--- START ---
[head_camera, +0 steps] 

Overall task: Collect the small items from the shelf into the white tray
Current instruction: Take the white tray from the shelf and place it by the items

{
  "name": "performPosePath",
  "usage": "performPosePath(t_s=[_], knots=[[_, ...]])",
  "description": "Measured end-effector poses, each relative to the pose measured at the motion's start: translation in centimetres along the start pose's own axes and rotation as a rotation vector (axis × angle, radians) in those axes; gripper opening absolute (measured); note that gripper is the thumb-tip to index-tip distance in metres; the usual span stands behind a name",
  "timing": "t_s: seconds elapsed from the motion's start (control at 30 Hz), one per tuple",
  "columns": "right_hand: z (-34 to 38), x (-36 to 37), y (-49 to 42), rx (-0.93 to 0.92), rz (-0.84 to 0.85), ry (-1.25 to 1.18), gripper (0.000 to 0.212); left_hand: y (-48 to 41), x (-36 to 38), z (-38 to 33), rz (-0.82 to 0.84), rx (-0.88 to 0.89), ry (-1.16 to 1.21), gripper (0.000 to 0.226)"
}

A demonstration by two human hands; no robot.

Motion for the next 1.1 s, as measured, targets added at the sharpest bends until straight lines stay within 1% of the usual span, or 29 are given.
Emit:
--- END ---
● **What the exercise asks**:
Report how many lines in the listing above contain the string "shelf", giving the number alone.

● **Solution for this task**:
2